Я любил Богородицу; по рассказам бабушки, это она сеет на земле для утешения бедных людей все цветы, все радости – все благое и прекрасное. И, когда нужно было приложиться к ручке ее, не заметив, как прикладываются взрослые, я трепетно поцеловал икону в лицо, в губы.
Кто-то могучей рукой швырнул меня к порогу, в угол. Непамятно, как ушли монахи, унося икону, но очень помню: хозяева, окружив меня, сидевшего на полу, с великим страхом и заботою рассуждали – что же теперь будет со мной?
– Надо поговорить со священником, который поученее, – говорил хозяин и беззлобно ругал меня:
– Невежа, как же ты не понимаешь, что в губы нельзя целовать? А еще… в школе учился…
Несколько дней я обреченно ждал – что же будет? Хватался за киот грязными руками, приложился незаконно, – уж не пройдет мне даром это, не пройдет!
Но, видимо, Богородица простила невольный грех, вызванный искреннею любовью. Или же наказание ее было так легко, что я не заметил его среди частых наказаний, испытанных мною от добрых людей.
Иногда, чтобы позлить старую хозяйку, я сокрушенно говорил ей:
– А Богородица-то, видно, забыла наказать меня…
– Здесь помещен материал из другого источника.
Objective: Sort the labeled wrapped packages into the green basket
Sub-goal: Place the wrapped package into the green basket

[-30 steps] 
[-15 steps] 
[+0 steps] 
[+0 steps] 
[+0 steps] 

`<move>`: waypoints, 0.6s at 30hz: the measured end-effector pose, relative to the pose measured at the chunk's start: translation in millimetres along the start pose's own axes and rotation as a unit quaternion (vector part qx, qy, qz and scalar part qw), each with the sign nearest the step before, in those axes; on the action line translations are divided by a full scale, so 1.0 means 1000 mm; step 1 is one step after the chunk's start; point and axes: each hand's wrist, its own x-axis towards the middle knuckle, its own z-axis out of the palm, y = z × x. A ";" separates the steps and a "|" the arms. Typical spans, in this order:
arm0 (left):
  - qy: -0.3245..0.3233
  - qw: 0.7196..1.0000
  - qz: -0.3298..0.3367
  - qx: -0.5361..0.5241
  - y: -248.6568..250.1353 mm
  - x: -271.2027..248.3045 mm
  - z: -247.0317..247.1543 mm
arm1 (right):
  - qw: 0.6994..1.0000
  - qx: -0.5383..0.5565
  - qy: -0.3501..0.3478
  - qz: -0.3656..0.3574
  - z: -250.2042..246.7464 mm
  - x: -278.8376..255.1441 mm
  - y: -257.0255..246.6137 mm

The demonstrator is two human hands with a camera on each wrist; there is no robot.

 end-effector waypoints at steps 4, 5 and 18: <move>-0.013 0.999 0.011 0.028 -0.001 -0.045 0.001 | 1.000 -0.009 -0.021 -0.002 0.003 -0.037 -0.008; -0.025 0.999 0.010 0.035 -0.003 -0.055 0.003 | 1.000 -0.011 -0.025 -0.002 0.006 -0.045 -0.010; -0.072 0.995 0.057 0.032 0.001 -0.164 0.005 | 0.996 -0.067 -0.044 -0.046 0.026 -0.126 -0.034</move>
– А ты погоди, – ехидно обещала старуха. – Еще поглядим…
…Украшая стропила чердака узорами из розовой чайной бумаги, листиками свинца, листьями деревьев и всякой всячиной, я распевал на церковные мотивы все, что приходило в голову, как это делают калмыки в дороге:
Сижу я на чердаке,
С ножницами в руке.
Режу бумагу, режу…
Скушно мне, невеже!
Пыл бы я собакой —
Бегал бы где хотел,
А теперь орет на меня всякой:
Сиди да молчи, пострел,
Молчи, пока цел!
Старуха, разглядывая мою работу, усмехалась, качала головой.
– Ты бы вот этак-то кухню украсил…
Однажды на чердак пришел хозяин, осмотрел содеянное мною, вздохнул и сказал:
– Забавен ты, Пешков, черт тебя возьми… Фокусник, что ли, выйдет из тебя? Не догадаешься даже…
Он дал мне большой николаевский пятак.
Я укрепил монету лапками из тонкой проволоки и повесил ее, как медаль, на самом видном месте среди моих пестрых работ.